Объяснение этого я предоставляю фантазии читателя.
      Семенов Григорий Иванович (пс.: Васильев, Андрей, Андрэ). 29.11.1891, г. Юрьев — 08.10.1937, г. Москва.
      Русский. Из служащих. Бригадный комиссар (23.11.1935). В РККА с 1919. Член партии анархистов-коммунистов (1906-1912), партии эсеров (1912-1921), РКП(б) с 1921. Получил домашнее образование. Владел французским и немецким языками. Участник революционного движения с 1905. Арестован (1907) и после 10 месяцев заключения выслан из Прибалтийского края. Военный атташе при полпредстве СССР в Италии (апрель 1928 — апрель 1929), затем в распоряжении РУ штаба РККА (июнь — август 1929).       
     Заместитель начальника, начальник Главной инспекции, заместитель начальника Главного управления (август 1929 — июль 1934) Гражданского воздушного флота — ГВФ, начальник Аэрографического института ГВФ (декабрь 1935 — ноябрь 1936). Участник Великой Отечественной войны на Ленинградском фронте.

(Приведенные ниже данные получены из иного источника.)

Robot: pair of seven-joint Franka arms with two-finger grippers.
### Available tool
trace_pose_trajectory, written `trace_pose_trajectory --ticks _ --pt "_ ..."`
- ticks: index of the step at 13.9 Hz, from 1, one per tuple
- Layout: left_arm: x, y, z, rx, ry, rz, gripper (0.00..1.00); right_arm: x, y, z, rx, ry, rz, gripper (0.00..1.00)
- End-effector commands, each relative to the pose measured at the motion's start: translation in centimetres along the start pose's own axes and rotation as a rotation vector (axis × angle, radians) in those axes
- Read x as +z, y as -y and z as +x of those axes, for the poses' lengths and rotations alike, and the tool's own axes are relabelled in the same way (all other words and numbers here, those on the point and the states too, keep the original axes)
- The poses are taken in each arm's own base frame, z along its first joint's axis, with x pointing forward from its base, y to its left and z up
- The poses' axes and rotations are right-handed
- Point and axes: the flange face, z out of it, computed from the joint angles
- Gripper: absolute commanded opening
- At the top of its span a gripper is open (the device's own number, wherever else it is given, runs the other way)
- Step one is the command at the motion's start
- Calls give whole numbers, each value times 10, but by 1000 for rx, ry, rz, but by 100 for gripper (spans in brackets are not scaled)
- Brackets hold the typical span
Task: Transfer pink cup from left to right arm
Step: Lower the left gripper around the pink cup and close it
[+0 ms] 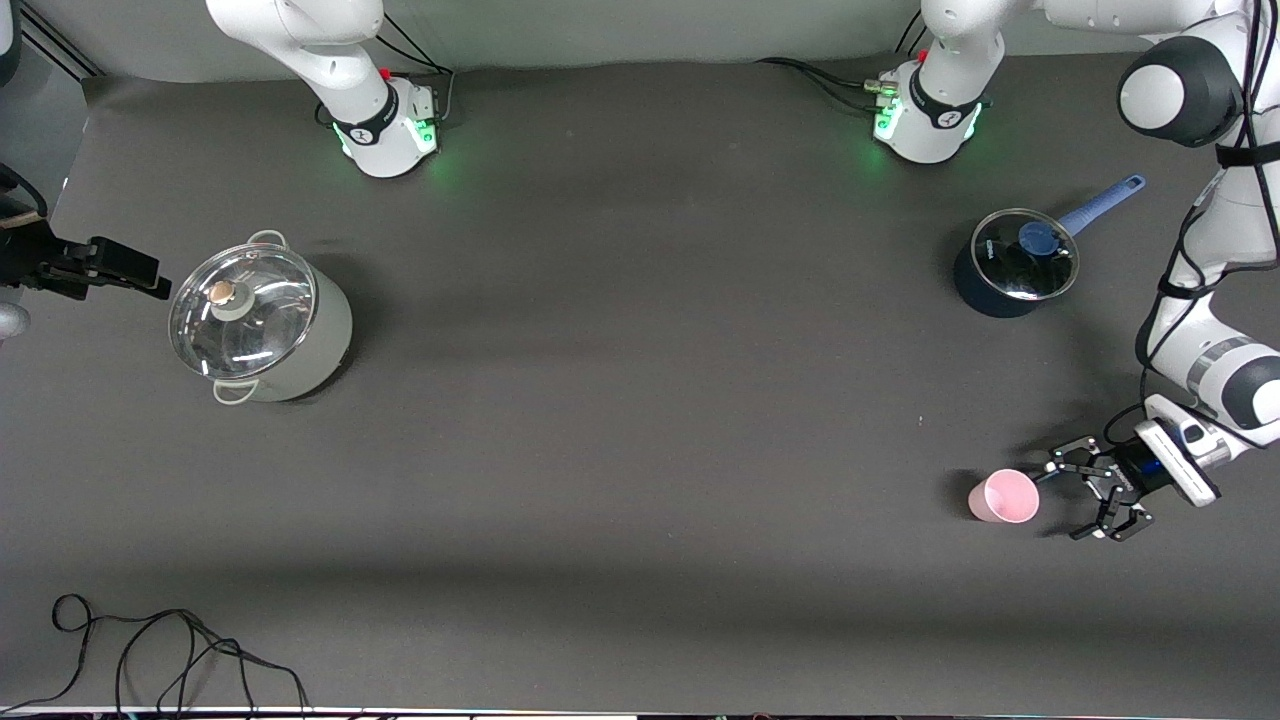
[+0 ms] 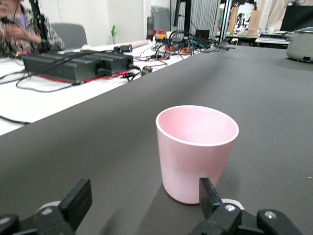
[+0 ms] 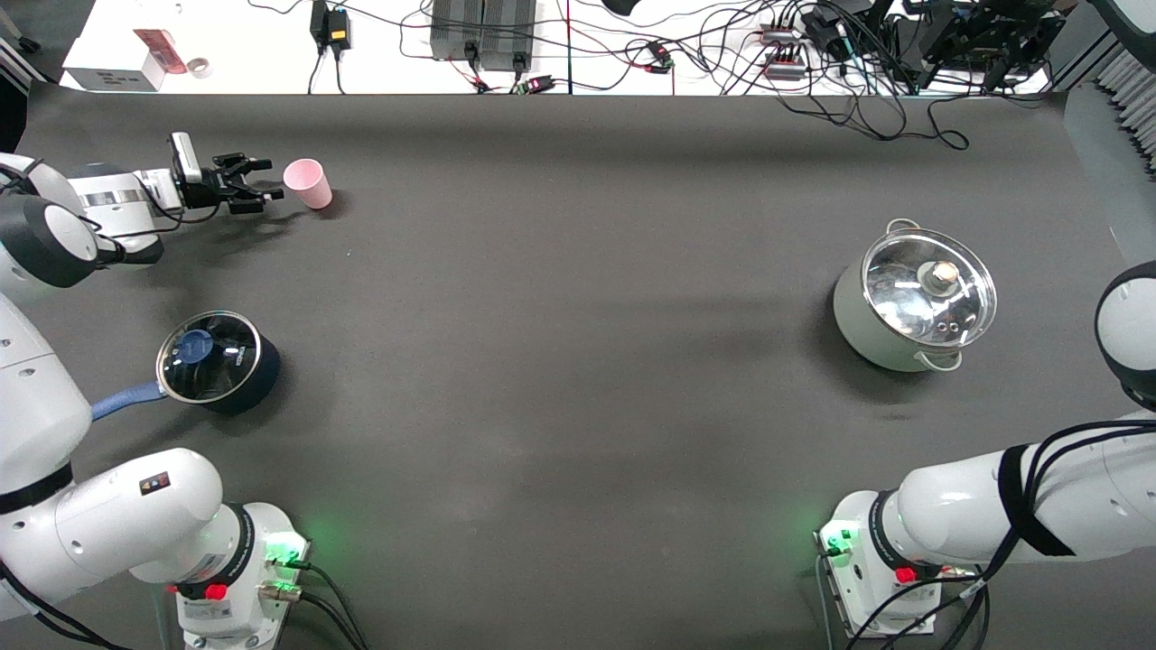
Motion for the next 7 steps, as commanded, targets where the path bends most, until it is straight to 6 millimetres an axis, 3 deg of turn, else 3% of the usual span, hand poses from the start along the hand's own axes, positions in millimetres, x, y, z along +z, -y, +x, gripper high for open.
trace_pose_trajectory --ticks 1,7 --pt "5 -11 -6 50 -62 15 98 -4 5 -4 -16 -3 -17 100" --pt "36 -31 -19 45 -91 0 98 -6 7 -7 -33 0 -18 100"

Награжден орденами Ленина, Красной Звезды, медалями.
Алексеев М.А., Колпакиди А.И., Кочик В.Я. Энциклопедия военной разведки. 1918-1945 гг. М., 2012, с. 697.
     Напомню, что по документам представленным выше, 8.10.1937 г Семёнов Григорий Иванович был расстрелян. И вдруг - участник ВОВ 1941-45 гг.